Coverage from Dawn on our event on Friday, 20 March 2015.
The Indus Waters Treaty signed between India and Pakistan in 1960 did not envisage disputes and concerns arising in subsequent years. These include climate changes and groundwater management that were not mentioned when the treaty was being formulated. These thoughts were articulated by former deputy executive director of the United Nations Environment Programme Shafqat Kakakhel and former managing director of Wapda Khalid Mohtadullah. They were delivering a talk on ‘The Indus Waters Treaty 1960: Issues and Concerns’ at The Pakistan Institute of International Affairs on Friday. Before delving into the effectiveness of the treaty and challenges in its implementation, Mr Kakakhel, gave a comprehensive background of the treaty to which Mr Mohtadullah added his valuable input.

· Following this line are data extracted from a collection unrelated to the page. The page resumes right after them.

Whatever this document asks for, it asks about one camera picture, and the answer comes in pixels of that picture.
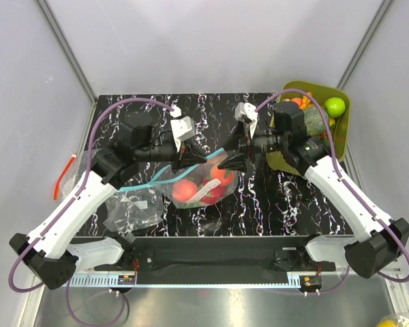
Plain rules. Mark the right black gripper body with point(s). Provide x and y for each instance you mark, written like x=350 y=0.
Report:
x=246 y=144

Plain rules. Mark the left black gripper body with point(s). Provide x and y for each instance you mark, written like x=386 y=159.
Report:
x=176 y=163

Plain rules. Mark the peach toy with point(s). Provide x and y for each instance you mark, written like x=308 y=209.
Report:
x=225 y=177
x=183 y=190

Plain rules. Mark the clear bag teal zipper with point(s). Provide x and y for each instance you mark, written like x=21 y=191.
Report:
x=164 y=180

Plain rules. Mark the red dragon fruit toy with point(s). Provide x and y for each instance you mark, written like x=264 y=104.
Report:
x=212 y=197

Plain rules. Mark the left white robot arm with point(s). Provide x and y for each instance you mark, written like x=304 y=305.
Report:
x=47 y=250

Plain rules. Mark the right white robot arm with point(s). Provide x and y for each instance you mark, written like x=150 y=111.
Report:
x=377 y=239

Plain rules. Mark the clear bag on stack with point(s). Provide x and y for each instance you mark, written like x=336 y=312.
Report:
x=128 y=211

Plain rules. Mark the clear bag orange zipper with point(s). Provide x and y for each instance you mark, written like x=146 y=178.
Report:
x=70 y=175

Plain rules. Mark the black marbled table mat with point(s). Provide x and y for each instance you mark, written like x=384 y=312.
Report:
x=266 y=202

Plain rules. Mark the olive green plastic bin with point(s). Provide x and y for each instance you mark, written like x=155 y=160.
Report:
x=339 y=133

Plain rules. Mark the green cantaloupe melon toy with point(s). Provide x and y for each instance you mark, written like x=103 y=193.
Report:
x=313 y=120

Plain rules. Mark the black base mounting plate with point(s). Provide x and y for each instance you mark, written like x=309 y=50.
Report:
x=281 y=252

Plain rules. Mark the green apple toy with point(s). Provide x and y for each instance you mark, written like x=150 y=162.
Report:
x=335 y=106

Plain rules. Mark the yellow lemon toy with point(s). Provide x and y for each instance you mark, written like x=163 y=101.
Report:
x=387 y=323

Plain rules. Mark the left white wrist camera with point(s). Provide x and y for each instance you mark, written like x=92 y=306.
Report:
x=182 y=129

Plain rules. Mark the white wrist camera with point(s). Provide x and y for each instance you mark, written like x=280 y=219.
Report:
x=247 y=114
x=182 y=129

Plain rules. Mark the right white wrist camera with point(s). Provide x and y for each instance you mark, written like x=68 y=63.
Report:
x=247 y=114

The treaty, consisting of around eight pages, had four main features, said Mr Kakakhel. “The first pertains to the division of the Indus and its five major tributaries. All the waters of the three eastern rivers — the Sutlej, Beas and Ravi — shall be available to India and Pakistan shall receive for unrestricted use all those waters of the western rivers (the Indus, Jhelum, and Chenab) which India is under obligation to let flow.” He emphasised that this was not a water-sharing agreement but a water-division agreement. The second feature, he said, was about arrangements for compensation to Pakistan for the loss of eastern rivers.
Financing was to be arranged for the building of the “replacement works” i.e. Tarbela Dam on the Indus and Mangla on the Jhelum and eight link canals which were needed to store and transport water from the western rivers to the areas which had up till now been irrigated from the eastern rivers assigned to India under the treaty. As he said:
The financing arrangements were a decisive factor in the success of the negotiations. Pakistan would not have agreed to the treaty of the three eastern rivers in the absence of funds for the construction of the dams and link canals.
Other features, he explained, pertained to the establishing of an Indus Commission, led by renowned engineers, appointed by each country and the mechanism for resolving issues and disputes which were to be resolved by the commission and if they were of a technical nature then it could be referred to a neutral expert. “And if the neutral expert is unable to resolve the matter then both parties can take it to the court of arbitration,” he added.
Discussing the subject in hand, he highlighted some of the key concerns and issues of the treaty. “The Indus Commission hasn’t played an effective role as envisaged in the treaty. All disputes have been settled by the courts of arbitration which has been highly expensive for us,” said Mr Kakakhel.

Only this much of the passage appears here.